*Data listing*.
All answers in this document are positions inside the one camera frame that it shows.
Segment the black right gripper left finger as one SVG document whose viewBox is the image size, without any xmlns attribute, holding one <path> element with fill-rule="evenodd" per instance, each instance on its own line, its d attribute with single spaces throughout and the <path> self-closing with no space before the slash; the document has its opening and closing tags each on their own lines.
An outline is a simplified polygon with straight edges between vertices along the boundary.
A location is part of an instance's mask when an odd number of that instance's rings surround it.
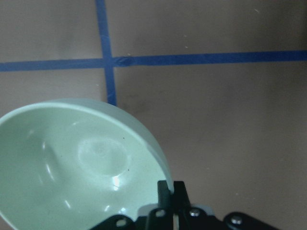
<svg viewBox="0 0 307 230">
<path fill-rule="evenodd" d="M 152 209 L 146 220 L 147 230 L 172 230 L 173 210 L 171 207 L 171 192 L 166 181 L 158 181 L 158 205 Z"/>
</svg>

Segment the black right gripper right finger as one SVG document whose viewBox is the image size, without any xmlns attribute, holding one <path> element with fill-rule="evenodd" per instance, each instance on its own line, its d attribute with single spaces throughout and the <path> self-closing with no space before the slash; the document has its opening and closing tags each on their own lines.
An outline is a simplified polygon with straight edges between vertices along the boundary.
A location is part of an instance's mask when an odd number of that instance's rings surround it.
<svg viewBox="0 0 307 230">
<path fill-rule="evenodd" d="M 212 230 L 214 212 L 205 205 L 192 204 L 183 181 L 174 181 L 172 196 L 178 230 Z"/>
</svg>

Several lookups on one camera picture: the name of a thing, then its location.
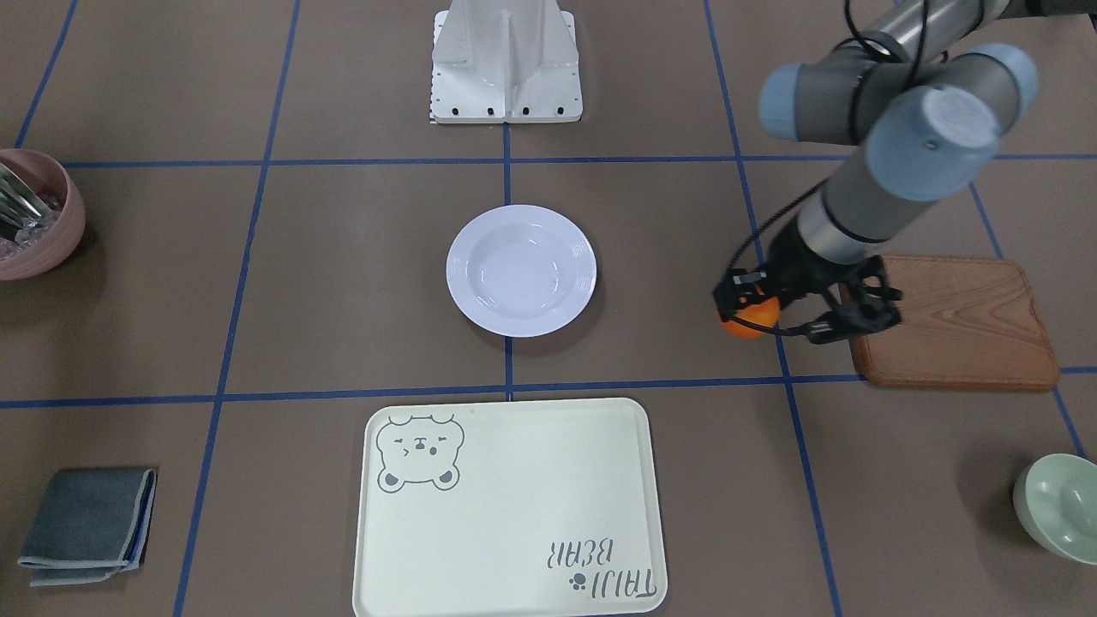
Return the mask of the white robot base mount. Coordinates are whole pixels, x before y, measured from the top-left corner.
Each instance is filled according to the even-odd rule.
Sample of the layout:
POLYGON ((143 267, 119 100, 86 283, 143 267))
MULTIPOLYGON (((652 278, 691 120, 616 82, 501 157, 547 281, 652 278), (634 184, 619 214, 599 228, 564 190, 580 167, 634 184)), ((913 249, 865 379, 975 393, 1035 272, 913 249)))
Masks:
POLYGON ((576 21, 556 1, 453 1, 436 13, 432 35, 432 123, 583 117, 576 21))

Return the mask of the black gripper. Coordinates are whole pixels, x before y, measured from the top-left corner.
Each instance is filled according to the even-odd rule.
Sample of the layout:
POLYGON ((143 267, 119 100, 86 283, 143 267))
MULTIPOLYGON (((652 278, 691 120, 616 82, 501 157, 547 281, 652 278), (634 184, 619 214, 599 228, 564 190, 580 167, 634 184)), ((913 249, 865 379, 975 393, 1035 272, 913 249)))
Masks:
POLYGON ((827 311, 811 321, 806 338, 812 344, 829 344, 886 330, 902 321, 900 289, 890 284, 881 256, 861 256, 855 263, 835 263, 818 256, 792 221, 773 238, 767 262, 768 274, 730 268, 713 289, 720 321, 735 319, 744 305, 764 303, 768 280, 791 303, 807 294, 823 298, 827 311))

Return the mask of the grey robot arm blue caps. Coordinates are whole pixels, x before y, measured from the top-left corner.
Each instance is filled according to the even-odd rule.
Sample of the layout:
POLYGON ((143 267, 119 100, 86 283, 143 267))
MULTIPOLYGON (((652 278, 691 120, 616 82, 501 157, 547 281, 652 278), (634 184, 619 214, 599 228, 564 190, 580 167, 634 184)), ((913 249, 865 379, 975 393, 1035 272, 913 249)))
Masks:
POLYGON ((878 246, 966 188, 1040 86, 1018 47, 949 47, 1003 19, 1093 14, 1093 1, 902 1, 866 30, 848 22, 817 63, 776 68, 758 96, 765 133, 853 155, 764 222, 788 218, 756 268, 737 260, 757 233, 735 250, 712 292, 723 328, 829 344, 898 325, 878 246))

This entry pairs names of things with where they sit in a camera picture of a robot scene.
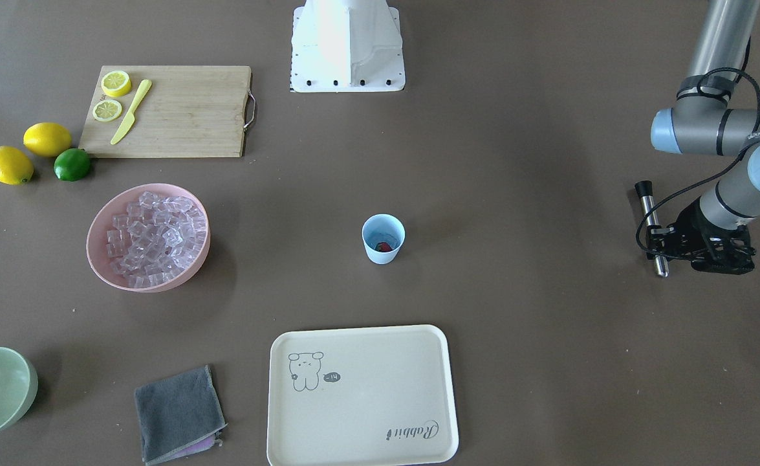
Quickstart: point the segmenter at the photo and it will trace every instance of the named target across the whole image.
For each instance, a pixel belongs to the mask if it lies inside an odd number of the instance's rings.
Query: gray towel
[[[210,449],[227,425],[208,366],[135,389],[135,409],[147,466]]]

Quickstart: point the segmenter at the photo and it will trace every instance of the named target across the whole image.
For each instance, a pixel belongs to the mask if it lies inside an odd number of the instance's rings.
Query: cutting board handle
[[[250,125],[253,124],[253,120],[256,119],[256,99],[253,97],[253,94],[250,94],[250,89],[247,89],[247,98],[253,102],[253,108],[250,110],[250,121],[244,122],[244,126],[241,127],[241,130],[243,130],[245,133],[247,133],[247,129],[250,127]]]

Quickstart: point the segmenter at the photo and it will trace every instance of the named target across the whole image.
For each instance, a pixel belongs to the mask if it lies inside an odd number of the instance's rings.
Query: yellow knife
[[[149,86],[152,85],[153,82],[151,80],[142,80],[140,85],[138,85],[138,91],[135,91],[135,97],[132,98],[132,104],[129,104],[129,109],[126,110],[124,119],[122,119],[122,123],[116,131],[116,135],[111,139],[110,144],[118,144],[118,141],[121,141],[124,136],[126,136],[129,129],[131,129],[132,125],[135,123],[135,109],[138,108],[138,104],[144,99],[144,95],[149,91]]]

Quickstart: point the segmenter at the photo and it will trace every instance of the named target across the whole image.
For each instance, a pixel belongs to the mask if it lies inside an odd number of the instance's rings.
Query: lemon slice
[[[119,101],[107,98],[92,107],[92,117],[98,121],[107,123],[107,121],[113,121],[113,119],[118,118],[122,109],[123,107]]]
[[[132,89],[129,74],[120,70],[110,71],[101,79],[101,89],[110,97],[126,95]]]

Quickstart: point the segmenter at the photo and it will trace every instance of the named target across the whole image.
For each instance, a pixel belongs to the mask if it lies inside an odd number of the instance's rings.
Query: lime
[[[110,71],[101,79],[101,89],[104,94],[110,97],[121,97],[126,95],[132,89],[132,83],[129,82],[129,74],[126,71]]]
[[[90,162],[85,150],[65,150],[55,159],[55,175],[65,182],[77,182],[86,177]]]
[[[34,165],[19,148],[0,147],[0,182],[23,184],[32,179]]]
[[[72,147],[72,133],[57,123],[34,124],[24,133],[23,145],[40,157],[55,157]]]
[[[107,123],[107,121],[113,121],[113,119],[118,118],[122,109],[123,107],[119,101],[107,98],[92,107],[92,117],[98,121]]]

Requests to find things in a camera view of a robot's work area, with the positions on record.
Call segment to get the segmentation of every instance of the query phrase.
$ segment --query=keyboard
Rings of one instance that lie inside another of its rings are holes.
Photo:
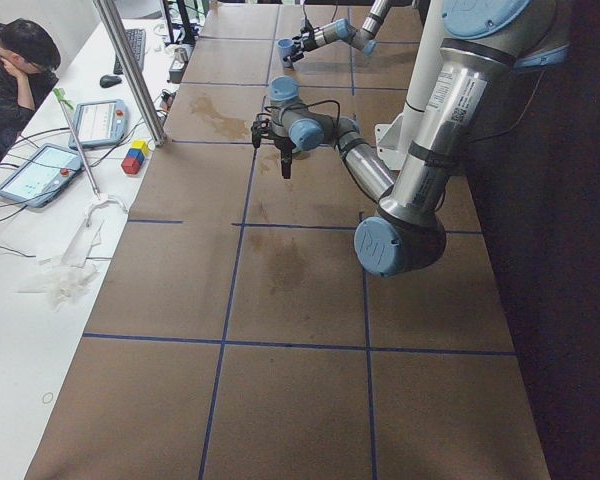
[[[129,28],[125,30],[125,33],[127,34],[127,39],[131,45],[133,55],[136,57],[138,66],[140,67],[140,70],[142,70],[144,67],[144,46],[147,41],[147,32],[142,28]],[[121,75],[123,73],[122,64],[117,55],[116,63],[113,65],[113,73],[115,75]]]

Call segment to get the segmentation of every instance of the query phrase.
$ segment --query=robot label sticker
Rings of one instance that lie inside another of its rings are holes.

*Task*. The listing above must be repeated exactly, apart from the pictures.

*Answer to this problem*.
All answers in this document are positions inside the one camera frame that it shows.
Segment the black right gripper left finger as one SVG document whose viewBox is the image size, without any xmlns attribute, holding one <path> element with fill-rule="evenodd" per instance, each instance on its own line, its d attribute with single spaces throughout and the <path> self-closing with no space before the slash; the document has its opening and closing tags each on their own lines.
An outline is a simplified polygon with straight edges between vertices along the boundary.
A location is part of an instance's mask when an odd number of that instance's rings surround it.
<svg viewBox="0 0 307 230">
<path fill-rule="evenodd" d="M 152 209 L 146 220 L 147 230 L 172 230 L 173 210 L 171 207 L 171 192 L 166 181 L 158 181 L 158 205 Z"/>
</svg>

Segment the black right gripper right finger as one SVG document whose viewBox is the image size, without any xmlns attribute, holding one <path> element with fill-rule="evenodd" per instance, each instance on its own line, its d attribute with single spaces throughout and the <path> self-closing with no space before the slash; the document has its opening and closing tags each on their own lines.
An outline is a simplified polygon with straight edges between vertices along the boundary.
A location is part of an instance's mask when an odd number of that instance's rings surround it.
<svg viewBox="0 0 307 230">
<path fill-rule="evenodd" d="M 212 230 L 214 212 L 205 205 L 192 204 L 183 181 L 174 181 L 172 196 L 178 230 Z"/>
</svg>

Several lookups on one camera picture: the name of a thing, then its location.
Return the mask of the white robot base mount. Coordinates are whole pixels, x before y, measured from the top-left corner.
Each instance is filled according to the even-odd rule.
Sample of the layout:
POLYGON ((143 267, 119 100, 86 283, 143 267))
MULTIPOLYGON (((652 278, 691 120, 616 82, 501 157, 547 281, 652 278), (634 184, 619 214, 599 228, 564 190, 580 167, 634 184)), ((913 249, 865 379, 975 393, 1035 272, 913 249)))
Masks:
POLYGON ((576 21, 556 1, 453 1, 436 13, 432 35, 432 123, 583 117, 576 21))

Return the mask of the black gripper. Coordinates are whole pixels, x before y, measured from the top-left corner.
Each instance is filled according to the even-odd rule.
Sample of the layout:
POLYGON ((143 267, 119 100, 86 283, 143 267))
MULTIPOLYGON (((652 278, 691 120, 616 82, 501 157, 547 281, 652 278), (634 184, 619 214, 599 228, 564 190, 580 167, 634 184)), ((913 249, 865 379, 975 393, 1035 272, 913 249)))
Masks:
POLYGON ((827 311, 811 321, 806 338, 812 344, 829 344, 886 330, 902 321, 900 289, 890 284, 881 256, 861 256, 855 263, 835 263, 818 256, 792 221, 773 238, 767 262, 768 274, 730 268, 713 289, 720 321, 735 319, 744 305, 764 303, 768 280, 791 303, 807 294, 823 298, 827 311))

Return the mask of the grey robot arm blue caps. Coordinates are whole pixels, x before y, measured from the top-left corner.
Each instance is filled according to the even-odd rule.
Sample of the layout:
POLYGON ((143 267, 119 100, 86 283, 143 267))
MULTIPOLYGON (((652 278, 691 120, 616 82, 501 157, 547 281, 652 278), (634 184, 619 214, 599 228, 564 190, 580 167, 634 184)), ((913 249, 865 379, 975 393, 1035 272, 913 249)))
Masks:
POLYGON ((878 246, 966 188, 1040 86, 1018 47, 949 47, 1003 19, 1093 14, 1093 1, 902 1, 866 30, 848 22, 817 63, 776 68, 758 96, 765 133, 853 155, 764 222, 788 218, 756 268, 737 260, 757 233, 735 250, 712 292, 723 328, 829 344, 898 325, 878 246))

This entry pairs names of things with where they sit in a camera picture of a robot scene.
Quickstart: point the segmenter at the photo and it will trace every instance of the named target across the whole image.
For each instance, a pixel belongs to the mask if it lies inside an odd number of the instance's rings.
Query: gray towel
[[[210,449],[227,425],[208,366],[135,389],[135,409],[147,466]]]

Quickstart: point the segmenter at the photo and it will trace every instance of the named target across the whole image.
For each instance, a pixel belongs to the mask if it lies inside an odd number of the instance's rings.
Query: cutting board handle
[[[250,125],[253,124],[253,120],[256,119],[256,99],[253,97],[253,94],[250,94],[250,89],[247,89],[247,98],[253,102],[253,108],[250,110],[250,121],[244,122],[244,126],[241,127],[241,130],[243,130],[245,133],[247,133],[247,129],[250,127]]]

Quickstart: point the segmenter at the photo and it will trace every instance of the named target across the whole image.
For each instance, a pixel belongs to the mask if it lies inside an odd number of the instance's rings.
Query: yellow knife
[[[149,86],[152,85],[153,82],[151,80],[142,80],[140,85],[138,85],[138,91],[135,91],[135,97],[132,98],[132,104],[129,104],[129,109],[126,110],[124,119],[122,119],[122,123],[116,131],[116,135],[111,139],[110,144],[118,144],[118,141],[121,141],[124,136],[126,136],[129,129],[131,129],[132,125],[135,123],[135,109],[138,108],[138,104],[144,99],[144,95],[149,91]]]

Quickstart: point the segmenter at the photo and it will trace every instance of the named target across the whole image.
For each instance, a pixel belongs to the mask if it lies inside an odd number of the instance's rings.
Query: lemon slice
[[[119,101],[107,98],[92,107],[92,117],[98,121],[107,123],[107,121],[113,121],[113,119],[118,118],[122,109],[123,107]]]
[[[132,89],[129,74],[120,70],[110,71],[101,79],[101,89],[110,97],[126,95]]]

Quickstart: point the segmenter at the photo and it will trace every instance of the named target across the whole image.
For each instance, a pixel belongs to the mask if it lies inside an odd number of the instance's rings.
Query: lime
[[[110,71],[101,79],[101,89],[104,94],[110,97],[121,97],[126,95],[132,89],[132,83],[129,82],[129,74],[126,71]]]
[[[90,162],[85,150],[65,150],[55,159],[55,175],[65,182],[77,182],[86,177]]]
[[[34,165],[19,148],[0,147],[0,182],[23,184],[32,179]]]
[[[72,147],[72,133],[57,123],[34,124],[24,133],[23,145],[40,157],[55,157]]]
[[[107,123],[107,121],[113,121],[113,119],[118,118],[122,109],[123,107],[119,101],[107,98],[92,107],[92,117],[98,121]]]

Requests to find things in a camera view of a robot's work area, with the positions on record.
Call segment to get the segmentation of every instance of the query phrase.
$ segment --query=keyboard
Rings of one instance that lie inside another of its rings are holes.
Photo:
[[[129,28],[125,30],[125,33],[127,34],[127,39],[131,45],[133,55],[136,57],[138,66],[140,67],[140,70],[142,70],[144,67],[144,46],[147,41],[147,32],[142,28]],[[121,75],[123,73],[122,64],[117,55],[116,63],[113,65],[113,73],[115,75]]]

Call segment to get the segmentation of every instance of the query phrase.
$ segment --query=robot label sticker
Rings of one instance that lie inside another of its rings are holes.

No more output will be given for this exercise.